* **DIRECTIONS FOR THIS TASK**
Reproduce the data that follows precisely.

* **SUPPLIED INFORMATION**

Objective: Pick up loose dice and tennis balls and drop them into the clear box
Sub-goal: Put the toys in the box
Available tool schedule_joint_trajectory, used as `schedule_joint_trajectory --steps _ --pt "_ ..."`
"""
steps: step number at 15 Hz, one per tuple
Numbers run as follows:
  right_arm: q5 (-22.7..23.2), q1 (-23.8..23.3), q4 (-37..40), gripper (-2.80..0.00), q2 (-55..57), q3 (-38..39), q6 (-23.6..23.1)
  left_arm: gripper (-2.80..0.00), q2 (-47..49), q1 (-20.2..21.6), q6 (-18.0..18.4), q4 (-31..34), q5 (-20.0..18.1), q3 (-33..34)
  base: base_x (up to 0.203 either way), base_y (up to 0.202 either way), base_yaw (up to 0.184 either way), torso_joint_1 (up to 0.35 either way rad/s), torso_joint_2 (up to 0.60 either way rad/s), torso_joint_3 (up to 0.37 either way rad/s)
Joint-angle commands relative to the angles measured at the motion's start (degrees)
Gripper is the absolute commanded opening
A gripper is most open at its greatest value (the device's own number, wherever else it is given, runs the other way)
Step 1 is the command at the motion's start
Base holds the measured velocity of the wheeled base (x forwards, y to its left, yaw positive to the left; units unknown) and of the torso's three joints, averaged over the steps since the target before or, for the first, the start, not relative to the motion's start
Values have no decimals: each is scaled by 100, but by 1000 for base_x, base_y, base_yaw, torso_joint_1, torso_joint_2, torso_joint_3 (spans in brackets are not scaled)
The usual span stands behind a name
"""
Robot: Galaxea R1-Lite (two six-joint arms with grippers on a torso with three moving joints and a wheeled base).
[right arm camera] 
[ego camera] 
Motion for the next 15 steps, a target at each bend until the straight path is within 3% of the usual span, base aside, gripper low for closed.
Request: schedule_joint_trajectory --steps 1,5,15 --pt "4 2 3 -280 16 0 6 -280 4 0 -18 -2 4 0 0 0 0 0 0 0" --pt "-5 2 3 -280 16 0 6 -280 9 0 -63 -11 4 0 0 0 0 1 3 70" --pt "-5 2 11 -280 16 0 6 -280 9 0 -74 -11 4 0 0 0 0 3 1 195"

* **OUTPUT BELOW**
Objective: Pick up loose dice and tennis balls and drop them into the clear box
Sub-goal: Put the toys in the box
Available tool schedule_joint_trajectory, used as `schedule_joint_trajectory --steps _ --pt "_ ..."`
"""
steps: step number at 15 Hz, one per tuple
Numbers run as follows:
  right_arm: q5 (-22.7..23.2), q1 (-23.8..23.3), q4 (-37..40), gripper (-2.80..0.00), q2 (-55..57), q3 (-38..39), q6 (-23.6..23.1)
  left_arm: gripper (-2.80..0.00), q2 (-47..49), q1 (-20.2..21.6), q6 (-18.0..18.4), q4 (-31..34), q5 (-20.0..18.1), q3 (-33..34)
  base: base_x (up to 0.203 either way), base_y (up to 0.202 either way), base_yaw (up to 0.184 either way), torso_joint_1 (up to 0.35 either way rad/s), torso_joint_2 (up to 0.60 either way rad/s), torso_joint_3 (up to 0.37 either way rad/s)
Joint-angle commands relative to the angles measured at the motion's start (degrees)
Gripper is the absolute commanded opening
A gripper is most open at its greatest value (the device's own number, wherever else it is given, runs the other way)
Step 1 is the command at the motion's start
Base holds the measured velocity of the wheeled base (x forwards, y to its left, yaw positive to the left; units unknown) and of the torso's three joints, averaged over the steps since the target before or, for the first, the start, not relative to the motion's start
Values have no decimals: each is scaled by 100, but by 1000 for base_x, base_y, base_yaw, torso_joint_1, torso_joint_2, torso_joint_3 (spans in brackets are not scaled)
The usual span stands behind a name
"""
Robot: Galaxea R1-Lite (two six-joint arms with grippers on a torso with three moving joints and a wheeled base).
[right arm camera] 
[ego camera] 
Motion for the next 15 steps, a target at each bend until the straight path is within 3% of the usual span, base aside, gripper low for closed.
Request: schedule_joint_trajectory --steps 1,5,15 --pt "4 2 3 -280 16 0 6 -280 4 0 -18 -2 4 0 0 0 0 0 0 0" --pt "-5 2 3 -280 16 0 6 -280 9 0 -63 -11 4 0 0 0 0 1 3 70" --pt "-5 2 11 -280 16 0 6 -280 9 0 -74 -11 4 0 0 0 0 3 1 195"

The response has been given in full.